On Fri, 9 Feb 2007 07:29:31 +0300 "Ananiev, Leonid I" <leonid.i.ananiev@intel.com> wrote:

> >From Leonid Ananiev
> 
> Fix "Kernel BUG at fs/aio.c:509". Return EIOCBRETRY but not  EIO if page
> is busy.
> 
> Signed-off-by: Leonid Ananiev <leonid.i.ananiev@intel.com>
> 
> "Kernel BUG at fs/aio.c:509"
> http://marc.theaimsgroup.com/?l=linux-kernel&m=117031052517746&w=2 
> is present in 2.6.20 as well as 2.6.19.
> The investigation shows that the bug's panic occurs when aio_complete()
> is called with argument ret=EIO which is returned from
> invalidate_inode_pages2_range() because the page is temporally busy.
> Call Trace:
>  [<ffffffff802573c3>] invalidate_inode_pages2_range+0x236/0x26b
>  [<ffffffff802af77b>] ext3_direct_IO+0x16c/0x19e
>  [<ffffffff802adc1d>] ext3_get_block+0x0/0xe2
>  [<ffffffff802518c0>] generic_file_direct_IO+0xb9/0xcf
>  [<ffffffff8025193d>] generic_file_direct_write+0x67/0x10e
>  [<ffffffff80252308>] __generic_file_aio_write_nolock+0x2d6/0x3fe
>  [<ffffffff802082c0>] __switch_to+0x26f/0x27e
>  [<ffffffff8047b8e9>] thread_return+0x0/0xd8
>  [<ffffffff80252497>] generic_file_aio_write+0x67/0xc7
>  [<ffffffff802ab2cc>] ext3_file_write+0x0/0x8f
>  [<ffffffff802ab2e2>] ext3_file_write+0x16/0x8f
>  [<ffffffff802ab2cc>] ext3_file_write+0x0/0x8f
>  [<ffffffff80283f61>] aio_rw_vect_retry+0x72/0x14f
>  [<ffffffff80284ad9>] aio_run_iocb+0xe6/0x187
>  [<ffffffff802853e2>] io_submit_one+0x296/0x2e3
>  [<ffffffff80285979>] sys_io_submit+0x9b/0x108
>  [<ffffffff80229b49>] default_wake_function+0x0/0xe
>  [<ffffffff8020983e>] system_call+0x7e/0x83
> 
> As a result aio_complete() is called while it should not be.
> When IO is finished  aio_complete() is called once more
> and iocb->ki_users becomes negative.
> 
> Taking into account aio.c lines in aio_run_iocb()
>         if (ret != -EIOCBRETRY && ret != -EIOCBQUEUED) {
>                 aio_complete(iocb, ret, 0);
> 
> proposed patch makes function invalidate_inode_pages2_range()
> to return EIOCBRETRY but not  EIO if page is busy.
> The patch is tested on 2.6.20.
> 
> --- linux-2.6.20/mm/truncate.c  2007-02-04 10:44:54.000000000 -0800
> +++ linux-2.6.20p/mm/truncate.c 2007-02-08 11:38:11.000000000 -0800
> @@ -366,7 +366,7 @@ static int do_launder_page(struct addres
>   * Any pages which are found to be mapped into pagetables are unmapped
> prior to
>   * invalidation.
>   *
> - * Returns -EIO if any pages could not be invalidated.

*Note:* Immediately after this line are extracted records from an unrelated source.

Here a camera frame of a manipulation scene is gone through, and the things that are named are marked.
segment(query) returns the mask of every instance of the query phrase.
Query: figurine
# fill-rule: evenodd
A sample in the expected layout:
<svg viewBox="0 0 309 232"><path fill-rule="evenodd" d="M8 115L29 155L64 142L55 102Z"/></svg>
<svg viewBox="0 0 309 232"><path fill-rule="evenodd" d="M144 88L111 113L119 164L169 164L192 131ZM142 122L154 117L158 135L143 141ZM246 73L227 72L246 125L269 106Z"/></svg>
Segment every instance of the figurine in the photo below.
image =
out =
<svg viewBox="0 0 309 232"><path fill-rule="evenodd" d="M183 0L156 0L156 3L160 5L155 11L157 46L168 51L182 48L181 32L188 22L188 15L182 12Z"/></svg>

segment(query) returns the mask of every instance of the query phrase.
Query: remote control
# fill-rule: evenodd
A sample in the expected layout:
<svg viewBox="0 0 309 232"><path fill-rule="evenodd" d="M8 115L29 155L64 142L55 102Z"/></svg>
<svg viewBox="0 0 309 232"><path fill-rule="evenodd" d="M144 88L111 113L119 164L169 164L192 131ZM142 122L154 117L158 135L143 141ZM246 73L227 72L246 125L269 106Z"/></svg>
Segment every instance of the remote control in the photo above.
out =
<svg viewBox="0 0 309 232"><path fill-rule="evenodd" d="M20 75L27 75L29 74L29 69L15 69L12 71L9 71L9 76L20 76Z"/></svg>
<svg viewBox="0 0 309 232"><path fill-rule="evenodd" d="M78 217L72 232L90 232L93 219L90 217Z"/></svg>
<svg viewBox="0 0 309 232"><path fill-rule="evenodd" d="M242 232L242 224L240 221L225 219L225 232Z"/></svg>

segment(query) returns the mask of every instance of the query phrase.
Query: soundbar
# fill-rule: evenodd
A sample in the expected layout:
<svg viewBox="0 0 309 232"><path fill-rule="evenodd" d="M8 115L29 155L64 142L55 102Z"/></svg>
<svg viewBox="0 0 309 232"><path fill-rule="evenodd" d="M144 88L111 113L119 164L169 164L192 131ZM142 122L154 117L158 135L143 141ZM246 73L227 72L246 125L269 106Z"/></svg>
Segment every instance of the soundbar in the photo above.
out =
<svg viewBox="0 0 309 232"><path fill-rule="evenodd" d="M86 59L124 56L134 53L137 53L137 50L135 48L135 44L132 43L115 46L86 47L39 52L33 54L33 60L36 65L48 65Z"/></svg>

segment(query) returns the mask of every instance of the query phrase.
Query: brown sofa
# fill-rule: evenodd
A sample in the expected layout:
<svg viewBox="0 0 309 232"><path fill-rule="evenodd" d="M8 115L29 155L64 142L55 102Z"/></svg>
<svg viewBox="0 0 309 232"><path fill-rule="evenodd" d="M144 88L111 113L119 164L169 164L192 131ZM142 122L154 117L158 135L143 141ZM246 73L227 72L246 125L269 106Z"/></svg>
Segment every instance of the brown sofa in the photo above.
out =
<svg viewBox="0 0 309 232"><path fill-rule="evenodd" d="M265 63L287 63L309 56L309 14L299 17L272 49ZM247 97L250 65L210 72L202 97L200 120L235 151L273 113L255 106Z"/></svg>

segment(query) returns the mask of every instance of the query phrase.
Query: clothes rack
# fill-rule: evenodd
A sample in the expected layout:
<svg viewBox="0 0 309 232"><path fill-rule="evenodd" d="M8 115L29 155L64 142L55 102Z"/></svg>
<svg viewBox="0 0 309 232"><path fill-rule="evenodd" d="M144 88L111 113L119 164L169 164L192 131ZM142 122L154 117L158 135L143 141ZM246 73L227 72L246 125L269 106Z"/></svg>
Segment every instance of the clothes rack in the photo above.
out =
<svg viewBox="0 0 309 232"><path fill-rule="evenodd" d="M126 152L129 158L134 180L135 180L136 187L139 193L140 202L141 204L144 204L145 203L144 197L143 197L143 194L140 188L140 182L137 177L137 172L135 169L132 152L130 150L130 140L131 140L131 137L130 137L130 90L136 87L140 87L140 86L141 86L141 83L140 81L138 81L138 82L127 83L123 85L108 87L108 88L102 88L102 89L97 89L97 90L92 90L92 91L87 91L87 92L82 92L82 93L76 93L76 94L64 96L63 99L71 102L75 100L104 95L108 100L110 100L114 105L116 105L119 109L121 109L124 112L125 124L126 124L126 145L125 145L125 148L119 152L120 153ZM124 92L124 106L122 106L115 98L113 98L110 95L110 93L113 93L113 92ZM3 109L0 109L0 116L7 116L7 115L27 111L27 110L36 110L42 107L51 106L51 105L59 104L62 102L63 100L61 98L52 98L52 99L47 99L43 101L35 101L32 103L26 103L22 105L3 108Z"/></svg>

> + * Returns -EIOCBRETRY if any pages could not be invalidated.
>   */
>  int invalidate_inode_pages2_range(struct address_space *mapping,
>                                   pgoff_t start, pgoff_t end)

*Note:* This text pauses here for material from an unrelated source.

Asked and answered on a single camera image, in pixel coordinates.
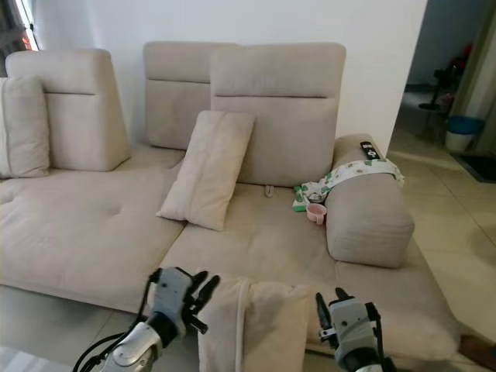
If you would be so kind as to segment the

> @@ -423,7 +423,7 @@ int invalidate_inode_pages2_range(struct
>                         }
>                         ret = do_launder_page(mapping, page);
>                         if (ret == 0 &&
> !invalidate_complete_page2(mapping, page))
> -                               ret = -EIO;
> +                               ret = -EIOCBRETRY;
>                         unlock_page(page);
>                 }
>                 pagevec_release(&pvec);
> @@ -440,7 +440,7 @@ EXPORT_SYMBOL_GPL(invalidate_inode_pages
>   * Any pages which are found to be mapped into pagetables are unmapped
> prior to
>   * invalidation.
>   *
> - * Returns -EIO if any pages could not be invalidated.
> + * Returns -EIOCBRETRY if any pages could not be invalidated.
>   */
>  int invalidate_inode_pages2(struct address_space *mapping)
>  {

The patch is wildly wordwrapped and has had it tabs replaced with spaces.

invalidate_inode_pages2() has other callers.  I suspect with this change
we'll end up leaking EIOCBRETRY back to userspace.